Uncle Ralph and Aunt Polly taught me to enjoy the journey as much as the destination. They owned a caravan converted for road travel (a "conversion van," if you will) and drove their grandchildren on cross-country trips, careening along long-forgotten highways and byways, taking their time to see the curiosity shops and meet local people outside of tourist areas, as opposed to vacationers who rush to a tourist spot like a beach or amusement park and stay trapped within a false world the whole time.

In other words, my uncle and aunt were real people who still had their hands in the soil and lived a quiet life in the country side of suburban living.
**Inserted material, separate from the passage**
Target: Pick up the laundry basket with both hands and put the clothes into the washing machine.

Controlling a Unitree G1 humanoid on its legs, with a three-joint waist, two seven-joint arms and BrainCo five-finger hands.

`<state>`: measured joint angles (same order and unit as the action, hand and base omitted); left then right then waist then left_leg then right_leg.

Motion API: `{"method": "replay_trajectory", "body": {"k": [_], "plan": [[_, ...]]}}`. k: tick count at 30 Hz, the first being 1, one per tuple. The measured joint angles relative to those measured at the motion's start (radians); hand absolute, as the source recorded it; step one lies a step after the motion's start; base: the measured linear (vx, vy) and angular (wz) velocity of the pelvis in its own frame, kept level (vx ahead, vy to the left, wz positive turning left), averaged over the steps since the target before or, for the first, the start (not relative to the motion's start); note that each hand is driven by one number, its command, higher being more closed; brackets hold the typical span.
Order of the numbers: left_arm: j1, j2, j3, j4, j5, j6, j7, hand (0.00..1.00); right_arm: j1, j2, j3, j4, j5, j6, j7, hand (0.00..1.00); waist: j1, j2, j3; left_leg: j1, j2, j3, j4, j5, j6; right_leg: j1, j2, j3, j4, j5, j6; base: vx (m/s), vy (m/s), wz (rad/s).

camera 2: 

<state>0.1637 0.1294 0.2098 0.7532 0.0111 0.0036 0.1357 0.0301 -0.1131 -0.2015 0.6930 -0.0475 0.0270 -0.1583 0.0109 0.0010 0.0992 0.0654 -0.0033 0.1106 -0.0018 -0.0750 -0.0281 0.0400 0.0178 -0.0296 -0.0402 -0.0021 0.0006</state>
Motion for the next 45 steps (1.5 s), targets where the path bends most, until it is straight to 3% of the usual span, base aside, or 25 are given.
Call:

With their passing, a part of reality goes with them, leaving me to ponder where in this technology-filled world do people like my uncle and aunt still live. A few years ago, my uncle learned how to use a computer, played Solitaire and sent emails as long as he was able to sit at a computer and type.

I am a simple person. I see the world in simple terms. We humans live to reproduce ourselves. Uncle Ralph and Aunt Polly raised two children and cared for their grandchildren. They did not aspire to international fame and fortune but they did travel around the world with their family. In them thrived the secret to species success, even if their way of life and genetic heritage limited their maximum age of good health.

My grandparents lived into their 70s. My uncle and his siblings are living into their 80s, it appears. I gather that their children will live into their 90s (if we exercise, eat well, and take our life-extending prescription drugs, of course, while working in our desk jobs until retirement age).

My uncle takes his Rook-playing skills and family discussions into eternal sleep, too. He had opinions that differed from his brother (my uncle Gordon) and sister (my mother). I've always missed those times when they gathered to play Rook and had serious but fun discussions about politicians or political changes, since one was a staunch Democrat, one was a staunch Republican and one was a moderate in comparison to the other two.

Uncle Ralph, I salute you. I lift a beer in your memory and will cheer during an upcoming NASCAR race, knowing that you still enjoyed sitting and watching those motorsports events on television right up to the end of your life. I'll carve a wooden creature when I take a vacation trip soon and will stop at local shops to see real people along the way. Thanks for everything you taught me!

= = =

My wife and mother in-law attend a bridesmaid luncheon right now, staying on course for celebrating events with our living relatives this weekend, including the rehearsal dinner tonight and my niece's wedding tomorrow. We'll find out later today when my uncle's funeral is planned, hoping that it's on Sunday or Monday so we can visit family during memorial services for my dead relative, Uncle Ralph. We will celebrate both events in sadness and happiness, fitting well into my belief that life and death are one and the same, contributing to the only true measure of human wealth: family.